El levantó bruscamente la mirada.

– Quiero que te vayas de aquí -dijo-. Que te vayas a casa de tu hermana en Marsella. Vuelve a usar tu nombre de soltera y cuéntales a todos que te he dejado, que soy un asqueroso, y que no tienes idea de adonde he ido.

– ¿Qué dices? -preguntó Michéle, con una mirada de estupor en el rostro.

– Haz lo que te digo. Quiero que te vayas, ahora. Esta misma noche.

– Henri, por favor dime qué sucede, por favor.

Como respuesta, Kanarack tiró la bolsa de basura al suelo y entró en la habitación.

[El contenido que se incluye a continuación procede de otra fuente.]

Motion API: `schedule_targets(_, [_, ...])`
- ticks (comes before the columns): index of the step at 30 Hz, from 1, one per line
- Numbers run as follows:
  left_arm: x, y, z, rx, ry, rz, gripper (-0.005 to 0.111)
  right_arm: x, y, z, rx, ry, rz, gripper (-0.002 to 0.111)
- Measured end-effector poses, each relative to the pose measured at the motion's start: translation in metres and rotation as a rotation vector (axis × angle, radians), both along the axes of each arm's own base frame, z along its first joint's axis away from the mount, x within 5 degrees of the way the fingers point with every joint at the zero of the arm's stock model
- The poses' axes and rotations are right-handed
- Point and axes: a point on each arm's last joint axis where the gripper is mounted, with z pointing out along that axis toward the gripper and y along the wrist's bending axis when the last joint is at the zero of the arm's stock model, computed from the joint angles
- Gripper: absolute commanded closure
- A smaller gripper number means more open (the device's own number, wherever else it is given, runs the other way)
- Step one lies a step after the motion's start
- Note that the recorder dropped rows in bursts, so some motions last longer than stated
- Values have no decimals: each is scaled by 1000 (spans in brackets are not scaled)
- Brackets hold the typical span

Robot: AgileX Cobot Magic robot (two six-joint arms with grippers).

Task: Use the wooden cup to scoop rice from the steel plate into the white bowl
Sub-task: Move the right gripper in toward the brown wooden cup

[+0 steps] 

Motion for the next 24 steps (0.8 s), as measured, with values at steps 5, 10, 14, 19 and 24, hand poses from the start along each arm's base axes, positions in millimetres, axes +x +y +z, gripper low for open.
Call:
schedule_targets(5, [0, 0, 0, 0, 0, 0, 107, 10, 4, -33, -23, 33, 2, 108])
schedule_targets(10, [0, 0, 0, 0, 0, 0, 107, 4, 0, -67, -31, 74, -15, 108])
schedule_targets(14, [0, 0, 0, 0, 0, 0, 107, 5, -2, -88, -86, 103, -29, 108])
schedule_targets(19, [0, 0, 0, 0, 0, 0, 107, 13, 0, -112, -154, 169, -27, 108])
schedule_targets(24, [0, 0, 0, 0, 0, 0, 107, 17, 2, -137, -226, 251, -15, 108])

– Henri, por favor, déjame ayudar… -imploró Michéle, y de pronto se dio cuenta de que Kanarack hablaba en serio. Entró en la habitación detrás de él, casi muerta de miedo, y se paró en la puerta mientras él sacaba dos viejas maletas de debajo de la cama. Las empujó hacia ella.

– Llévate éstas -dijo-. Podrás meter suficientes cosas dentro.

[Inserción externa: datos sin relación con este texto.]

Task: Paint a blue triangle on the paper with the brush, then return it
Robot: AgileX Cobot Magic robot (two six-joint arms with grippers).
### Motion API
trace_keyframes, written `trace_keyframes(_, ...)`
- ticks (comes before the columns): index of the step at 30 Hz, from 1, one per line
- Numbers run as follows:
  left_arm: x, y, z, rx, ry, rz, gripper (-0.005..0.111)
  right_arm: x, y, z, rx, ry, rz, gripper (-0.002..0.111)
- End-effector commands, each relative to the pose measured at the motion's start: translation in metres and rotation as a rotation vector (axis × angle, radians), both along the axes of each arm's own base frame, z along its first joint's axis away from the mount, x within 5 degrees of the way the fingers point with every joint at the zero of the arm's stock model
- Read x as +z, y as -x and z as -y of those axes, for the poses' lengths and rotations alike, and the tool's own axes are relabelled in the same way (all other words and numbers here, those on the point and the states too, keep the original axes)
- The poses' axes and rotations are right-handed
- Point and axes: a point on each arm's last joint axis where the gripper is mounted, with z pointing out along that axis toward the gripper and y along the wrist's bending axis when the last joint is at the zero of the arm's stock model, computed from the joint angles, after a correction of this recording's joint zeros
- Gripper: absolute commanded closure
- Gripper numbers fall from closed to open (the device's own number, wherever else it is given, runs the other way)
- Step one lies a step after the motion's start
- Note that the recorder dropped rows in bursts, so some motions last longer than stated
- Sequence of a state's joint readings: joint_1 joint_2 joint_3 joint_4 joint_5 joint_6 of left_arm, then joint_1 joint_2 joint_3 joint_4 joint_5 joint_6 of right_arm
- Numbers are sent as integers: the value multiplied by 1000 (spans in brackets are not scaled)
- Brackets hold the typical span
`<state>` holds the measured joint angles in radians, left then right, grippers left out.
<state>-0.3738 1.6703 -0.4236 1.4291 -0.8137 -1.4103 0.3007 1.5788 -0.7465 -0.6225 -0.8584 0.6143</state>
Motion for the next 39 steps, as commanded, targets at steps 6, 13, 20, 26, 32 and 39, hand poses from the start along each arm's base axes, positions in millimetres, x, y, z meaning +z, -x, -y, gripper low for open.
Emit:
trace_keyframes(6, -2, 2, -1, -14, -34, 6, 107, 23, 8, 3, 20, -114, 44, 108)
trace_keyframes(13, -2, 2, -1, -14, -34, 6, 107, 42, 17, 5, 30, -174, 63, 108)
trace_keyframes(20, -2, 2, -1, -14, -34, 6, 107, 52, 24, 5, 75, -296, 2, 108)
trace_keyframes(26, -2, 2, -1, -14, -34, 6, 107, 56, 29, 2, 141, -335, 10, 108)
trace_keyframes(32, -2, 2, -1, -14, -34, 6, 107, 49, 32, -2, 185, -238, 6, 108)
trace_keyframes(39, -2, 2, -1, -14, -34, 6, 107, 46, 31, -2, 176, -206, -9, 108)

– ¡No! ¡Soy tu mujer! ¿Qué diablos pasa? ¿Cómo puedes decir estas cosas sin darme una explicación?

Kanarack la miró un rato largo. Quería decir algo pero no sabía cómo. Y luego, fuera, sonó el claxon de un coche, una vez, dos veces. Michéle entrecerró los ojos. Lo empujó a un lado al dirigirse a la ventana. Abajo, en la calle, vio el Citroen blanco de Agnés Demblon con el motor en marcha, y los humos del escape ascendiendo en el aire de la noche.

Henri la miró.

– Te quiero -dijo-. Ahora, vete a Marsella. Te enviaré dinero.

Michéle se apartó de él.

– No fuiste a Rouen. ¡Estabas con ella!

Kanarack no dijo nada.

– Vete a la mierda, cabrón. ¡Vete con tu maldita Agnés Demblon!

– Tú eres la que debe irse -dijo él.

– ¿Por qué? ¿Tal vez piensa ella trasladarse aquí?

– Si eso es lo que quieres oír, vale. Sí, ella se viene a vivir aquí.

– ¡Entonces, vete al infierno, y que te pudras! ¡Vete al infierno, grandísimo hijo de puta! ¡Me cago en tu maldito nombre!